81% de notre chiffre d'affaires se fait aujourd'hui avec le Big 5. Gravity c'est, rappelons-le, une solution de ciblage publicitaire premium, performante et durable. Le premium, c'est la qualité des marques médias avec lesquelles on travaille. C'est aussi la qualité des environnements publicitaires que l'on peut dénicher, des emplacements vidéos avec un taux minimum de complétion de 80% par exemple. La performance, c'est notre capacité à optimiser le ciblage publicitaire, chose qui, dans un environnement cookieless est de plus en plus difficile à faire. C'est un défi que Gravity souhaite relever : réussir à cibler les audiences cookieless dans l'open web.

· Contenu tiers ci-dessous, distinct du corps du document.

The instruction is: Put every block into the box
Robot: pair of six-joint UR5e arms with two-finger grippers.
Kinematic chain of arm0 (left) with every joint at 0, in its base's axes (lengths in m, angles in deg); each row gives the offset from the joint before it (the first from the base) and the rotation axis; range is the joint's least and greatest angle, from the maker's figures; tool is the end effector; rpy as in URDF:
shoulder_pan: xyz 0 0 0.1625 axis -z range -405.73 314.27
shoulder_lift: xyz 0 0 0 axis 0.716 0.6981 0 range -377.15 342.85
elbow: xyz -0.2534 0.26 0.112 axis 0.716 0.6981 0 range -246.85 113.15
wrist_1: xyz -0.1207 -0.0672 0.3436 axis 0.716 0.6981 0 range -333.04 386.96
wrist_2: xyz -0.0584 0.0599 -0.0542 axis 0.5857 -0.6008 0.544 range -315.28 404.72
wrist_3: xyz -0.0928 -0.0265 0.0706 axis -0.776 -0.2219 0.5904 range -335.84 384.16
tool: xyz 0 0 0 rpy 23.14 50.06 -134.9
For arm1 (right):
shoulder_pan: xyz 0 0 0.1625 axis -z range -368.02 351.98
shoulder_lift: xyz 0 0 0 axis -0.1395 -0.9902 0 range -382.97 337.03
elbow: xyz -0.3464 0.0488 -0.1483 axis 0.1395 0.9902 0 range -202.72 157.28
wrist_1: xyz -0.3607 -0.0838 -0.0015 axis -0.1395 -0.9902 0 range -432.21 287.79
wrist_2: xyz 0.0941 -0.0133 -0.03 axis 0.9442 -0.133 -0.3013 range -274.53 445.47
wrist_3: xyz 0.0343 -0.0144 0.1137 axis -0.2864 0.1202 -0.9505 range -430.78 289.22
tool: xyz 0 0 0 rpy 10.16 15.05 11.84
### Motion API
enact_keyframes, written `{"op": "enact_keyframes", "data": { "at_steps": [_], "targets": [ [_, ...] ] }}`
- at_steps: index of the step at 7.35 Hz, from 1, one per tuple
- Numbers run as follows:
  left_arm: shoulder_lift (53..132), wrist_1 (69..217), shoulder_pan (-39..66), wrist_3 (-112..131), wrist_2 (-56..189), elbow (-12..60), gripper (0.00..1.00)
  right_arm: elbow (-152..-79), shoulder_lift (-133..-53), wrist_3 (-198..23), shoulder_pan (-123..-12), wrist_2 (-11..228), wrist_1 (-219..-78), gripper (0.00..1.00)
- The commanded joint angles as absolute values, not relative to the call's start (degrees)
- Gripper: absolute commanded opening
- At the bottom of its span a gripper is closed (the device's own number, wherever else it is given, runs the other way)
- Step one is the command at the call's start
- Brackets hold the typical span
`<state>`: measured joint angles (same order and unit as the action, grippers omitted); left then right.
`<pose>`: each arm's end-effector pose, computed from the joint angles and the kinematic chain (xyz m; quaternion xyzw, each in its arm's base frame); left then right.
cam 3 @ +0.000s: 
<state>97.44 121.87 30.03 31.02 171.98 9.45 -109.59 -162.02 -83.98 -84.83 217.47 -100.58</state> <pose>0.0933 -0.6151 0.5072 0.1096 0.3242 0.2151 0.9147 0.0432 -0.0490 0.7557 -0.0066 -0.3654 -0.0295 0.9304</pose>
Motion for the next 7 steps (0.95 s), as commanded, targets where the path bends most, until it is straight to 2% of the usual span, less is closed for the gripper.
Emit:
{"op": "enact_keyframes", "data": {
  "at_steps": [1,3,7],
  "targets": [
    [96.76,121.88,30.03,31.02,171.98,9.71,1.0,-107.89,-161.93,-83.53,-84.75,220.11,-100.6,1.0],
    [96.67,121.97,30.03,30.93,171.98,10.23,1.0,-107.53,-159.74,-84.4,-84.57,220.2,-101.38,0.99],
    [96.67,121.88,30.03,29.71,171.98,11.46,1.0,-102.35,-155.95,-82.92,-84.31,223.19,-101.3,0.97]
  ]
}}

On se focalise sur la disparition des cookies tiers de Chrome en 2023 mais il faut savoir que déjà 50% de l'inventaire web est non exploitable. Soit parce que des navigateurs comme Safari ou Firefox bloquent les cookies tiers, soit parce que l'internaute refuse de donner son consentement. Il est donc crucial de se pencher sur toutes les techniques de ciblage cookieless, que ce dernier prenne la forme de contextuel sémantique, de donnée loguée, d'identifiants partagés ou de cohortes, comme on en trouvera au sein de Privacy Sandbox.

Les trading desks ne le font pas ?

Pas vraiment. Et je ne saurais pas vous dire si c'est par manque de temps ou d'envie. En tout cas, ils ont besoin de partenaires qui, comme Gravity, sont capables de mutualiser la donnée d'éditeurs à grande échelle. Il ne faut vraiment pas sous-estimer l'inquiétude et le chaos qu'engendre la disparition des cookies tiers.

Dans ce chaos, quelle est votre vision ?

Ma conviction, c'est que beaucoup d'investissements médias vont basculer vers du contextuel panel car c'est comme ça que fonctionne déjà le marché de la pub TV et que beaucoup d'annonceurs se sont habitués à ce mode d'achat au GRP. Le contextuel panel, sur le Web, c'est l'équivalent de ce qui se passe en télévision et ce sera quelque chose de complètement compatible avec un environnement Web privacy first. Il s'agit de comprendre le comportement de navigation des utilisateurs logués ou cookiefiés, qui ont donné leur consentement, et d'en tirer des enseignements en matière de ciblage. C'est, par exemple, être capable de connaître l'indice d'affinité des articles comprenant le mot clé "Playstation 5" avec la cible homme 25-50 ans.

Ça fonctionne ?

Selon nos données internes, le taux d'impression sur cible de notre technologie contextuelle avoisine les 60-70%, contre 50% pour la moyenne. On va faire des campagnes DAR dans les prochaines semaines pour le prouver.